Supplied data Block Start
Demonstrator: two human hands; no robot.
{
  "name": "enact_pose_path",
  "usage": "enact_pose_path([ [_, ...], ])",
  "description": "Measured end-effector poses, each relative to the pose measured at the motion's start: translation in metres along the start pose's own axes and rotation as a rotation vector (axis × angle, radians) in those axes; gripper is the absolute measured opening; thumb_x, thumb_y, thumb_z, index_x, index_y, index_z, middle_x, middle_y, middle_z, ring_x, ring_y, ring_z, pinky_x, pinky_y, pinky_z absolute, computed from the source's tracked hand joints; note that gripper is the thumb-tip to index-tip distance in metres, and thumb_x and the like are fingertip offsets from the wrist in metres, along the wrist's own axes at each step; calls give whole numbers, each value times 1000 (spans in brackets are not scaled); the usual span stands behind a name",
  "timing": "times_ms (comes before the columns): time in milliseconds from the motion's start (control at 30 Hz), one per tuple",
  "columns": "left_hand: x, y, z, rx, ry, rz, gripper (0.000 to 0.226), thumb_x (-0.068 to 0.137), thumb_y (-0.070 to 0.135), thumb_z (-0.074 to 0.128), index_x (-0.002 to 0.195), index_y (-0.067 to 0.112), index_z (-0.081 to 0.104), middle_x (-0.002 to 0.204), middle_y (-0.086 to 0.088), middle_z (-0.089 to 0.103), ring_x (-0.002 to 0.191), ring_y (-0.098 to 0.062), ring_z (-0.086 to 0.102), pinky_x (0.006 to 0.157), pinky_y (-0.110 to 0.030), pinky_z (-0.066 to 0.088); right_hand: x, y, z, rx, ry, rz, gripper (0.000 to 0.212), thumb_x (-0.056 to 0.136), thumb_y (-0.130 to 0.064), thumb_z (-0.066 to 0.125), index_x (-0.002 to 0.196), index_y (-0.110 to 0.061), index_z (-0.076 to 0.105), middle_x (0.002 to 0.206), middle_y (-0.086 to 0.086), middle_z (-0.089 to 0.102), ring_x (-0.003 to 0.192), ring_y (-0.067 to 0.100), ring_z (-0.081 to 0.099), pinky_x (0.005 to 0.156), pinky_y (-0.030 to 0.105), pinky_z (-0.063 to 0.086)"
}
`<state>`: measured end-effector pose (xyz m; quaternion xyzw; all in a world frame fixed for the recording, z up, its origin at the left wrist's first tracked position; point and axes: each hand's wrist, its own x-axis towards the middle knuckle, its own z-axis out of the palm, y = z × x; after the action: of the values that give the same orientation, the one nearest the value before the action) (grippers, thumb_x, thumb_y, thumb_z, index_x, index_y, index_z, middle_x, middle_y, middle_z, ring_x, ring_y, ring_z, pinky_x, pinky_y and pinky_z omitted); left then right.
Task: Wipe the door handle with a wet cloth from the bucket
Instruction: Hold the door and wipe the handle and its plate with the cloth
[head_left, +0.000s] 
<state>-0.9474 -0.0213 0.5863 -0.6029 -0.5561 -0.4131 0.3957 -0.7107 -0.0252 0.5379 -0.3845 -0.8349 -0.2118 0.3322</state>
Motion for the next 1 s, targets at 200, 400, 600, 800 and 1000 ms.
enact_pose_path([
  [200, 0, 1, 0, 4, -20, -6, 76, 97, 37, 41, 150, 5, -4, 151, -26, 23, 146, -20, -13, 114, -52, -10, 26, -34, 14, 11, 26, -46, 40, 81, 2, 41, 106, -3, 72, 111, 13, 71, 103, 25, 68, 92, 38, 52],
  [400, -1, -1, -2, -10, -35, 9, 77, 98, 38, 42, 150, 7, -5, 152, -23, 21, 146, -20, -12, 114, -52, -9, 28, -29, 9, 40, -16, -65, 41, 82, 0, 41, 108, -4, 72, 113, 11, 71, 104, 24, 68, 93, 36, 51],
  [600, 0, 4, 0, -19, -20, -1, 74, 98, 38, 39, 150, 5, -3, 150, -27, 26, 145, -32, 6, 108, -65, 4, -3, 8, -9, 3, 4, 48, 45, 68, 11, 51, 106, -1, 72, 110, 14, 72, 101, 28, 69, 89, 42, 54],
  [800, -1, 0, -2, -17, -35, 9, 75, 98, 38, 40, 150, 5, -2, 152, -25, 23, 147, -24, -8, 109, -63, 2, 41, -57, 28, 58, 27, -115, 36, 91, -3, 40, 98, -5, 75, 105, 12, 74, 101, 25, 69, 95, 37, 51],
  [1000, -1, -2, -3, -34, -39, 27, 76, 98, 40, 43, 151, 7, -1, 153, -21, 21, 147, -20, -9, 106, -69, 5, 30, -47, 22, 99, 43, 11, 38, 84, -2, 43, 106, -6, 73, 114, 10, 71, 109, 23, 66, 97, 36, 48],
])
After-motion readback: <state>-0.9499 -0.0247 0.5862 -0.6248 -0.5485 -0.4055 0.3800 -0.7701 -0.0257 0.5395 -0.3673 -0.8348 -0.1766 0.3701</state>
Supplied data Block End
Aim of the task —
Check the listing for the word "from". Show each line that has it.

Result —
  "description": "Measured end-effector poses, each relative to the pose measured at the motion's start: translation in metres along the start pose's own axes and rotation as a rotation vector (axis × angle, radians) in those axes; gripper is the absolute measured opening; thumb_x, thumb_y, thumb_z, index_x, index_y, index_z, middle_x, middle_y, middle_z, ring_x, ring_y, ring_z, pinky_x, pinky_y, pinky_z absolute, computed from the source's tracked hand joints; note that gripper is the thumb-tip to index-tip distance in metres, and thumb_x and the like are fingertip offsets from the wrist in metres, along the wrist's own axes at each step; calls give whole numbers, each value times 1000 (spans in brackets are not scaled); the usual span stands behind a name",
  "timing": "times_ms (comes before the columns): time in milliseconds from the motion's start (control at 30 Hz), one per tuple",
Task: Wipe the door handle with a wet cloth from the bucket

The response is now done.